» **TASK**
Any picture in the data below gets skipped; print all the rest exactly.

****

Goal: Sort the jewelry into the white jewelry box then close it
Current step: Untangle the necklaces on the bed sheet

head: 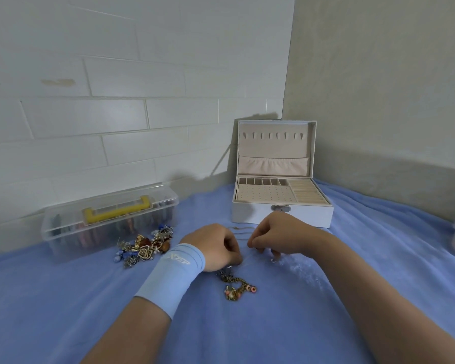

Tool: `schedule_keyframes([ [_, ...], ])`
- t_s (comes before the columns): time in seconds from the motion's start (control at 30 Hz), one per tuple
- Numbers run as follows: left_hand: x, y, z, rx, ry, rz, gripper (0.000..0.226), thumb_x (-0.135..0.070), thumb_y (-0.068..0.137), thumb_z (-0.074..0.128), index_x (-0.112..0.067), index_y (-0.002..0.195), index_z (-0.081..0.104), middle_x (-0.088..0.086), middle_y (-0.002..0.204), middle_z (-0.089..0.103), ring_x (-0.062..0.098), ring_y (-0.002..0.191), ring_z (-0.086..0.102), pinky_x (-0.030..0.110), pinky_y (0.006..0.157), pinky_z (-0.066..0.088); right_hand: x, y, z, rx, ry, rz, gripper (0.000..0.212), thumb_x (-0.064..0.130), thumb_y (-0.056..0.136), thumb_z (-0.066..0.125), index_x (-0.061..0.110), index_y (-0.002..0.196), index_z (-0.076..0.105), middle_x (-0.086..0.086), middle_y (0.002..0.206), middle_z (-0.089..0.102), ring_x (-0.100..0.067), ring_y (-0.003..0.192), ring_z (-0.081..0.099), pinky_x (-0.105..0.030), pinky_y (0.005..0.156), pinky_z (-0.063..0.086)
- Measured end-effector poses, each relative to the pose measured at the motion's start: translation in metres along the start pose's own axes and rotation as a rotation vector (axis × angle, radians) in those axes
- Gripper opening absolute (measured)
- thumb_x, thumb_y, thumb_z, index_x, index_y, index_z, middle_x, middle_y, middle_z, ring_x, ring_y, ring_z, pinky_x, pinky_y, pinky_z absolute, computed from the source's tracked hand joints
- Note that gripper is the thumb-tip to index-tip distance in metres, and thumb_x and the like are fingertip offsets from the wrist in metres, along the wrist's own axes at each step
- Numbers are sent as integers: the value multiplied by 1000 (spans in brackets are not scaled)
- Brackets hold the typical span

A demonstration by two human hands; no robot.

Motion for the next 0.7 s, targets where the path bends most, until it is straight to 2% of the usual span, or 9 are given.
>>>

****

» **EXERCISE ANSWER**
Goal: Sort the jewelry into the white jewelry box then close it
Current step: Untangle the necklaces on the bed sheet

head: 

Tool: `schedule_keyframes([ [_, ...], ])`
- t_s (comes before the columns): time in seconds from the motion's start (control at 30 Hz), one per tuple
- Numbers run as follows: left_hand: x, y, z, rx, ry, rz, gripper (0.000..0.226), thumb_x (-0.135..0.070), thumb_y (-0.068..0.137), thumb_z (-0.074..0.128), index_x (-0.112..0.067), index_y (-0.002..0.195), index_z (-0.081..0.104), middle_x (-0.088..0.086), middle_y (-0.002..0.204), middle_z (-0.089..0.103), ring_x (-0.062..0.098), ring_y (-0.002..0.191), ring_z (-0.086..0.102), pinky_x (-0.030..0.110), pinky_y (0.006..0.157), pinky_z (-0.066..0.088); right_hand: x, y, z, rx, ry, rz, gripper (0.000..0.212), thumb_x (-0.064..0.130), thumb_y (-0.056..0.136), thumb_z (-0.066..0.125), index_x (-0.061..0.110), index_y (-0.002..0.196), index_z (-0.076..0.105), middle_x (-0.086..0.086), middle_y (0.002..0.206), middle_z (-0.089..0.102), ring_x (-0.100..0.067), ring_y (-0.003..0.192), ring_z (-0.081..0.099), pinky_x (-0.105..0.030), pinky_y (0.005..0.156), pinky_z (-0.063..0.086)
- Measured end-effector poses, each relative to the pose measured at the motion's start: translation in metres along the start pose's own axes and rotation as a rotation vector (axis × angle, radians) in those axes
- Gripper opening absolute (measured)
- thumb_x, thumb_y, thumb_z, index_x, index_y, index_z, middle_x, middle_y, middle_z, ring_x, ring_y, ring_z, pinky_x, pinky_y, pinky_z absolute, computed from the source's tracked hand joints
- Note that gripper is the thumb-tip to index-tip distance in metres, and thumb_x and the like are fingertip offsets from the wrist in metres, along the wrist's own axes at each step
- Numbers are sent as integers: the value multiplied by 1000 (spans in brackets are not scaled)
- Brackets hold the typical span

A demonstration by two human hands; no robot.

Motion for the next 0.7 s, targets where the path bends most, until it is straight to 2% of the usual span, or 9 are given.
>>>

Nothing else is required to finish the exercise.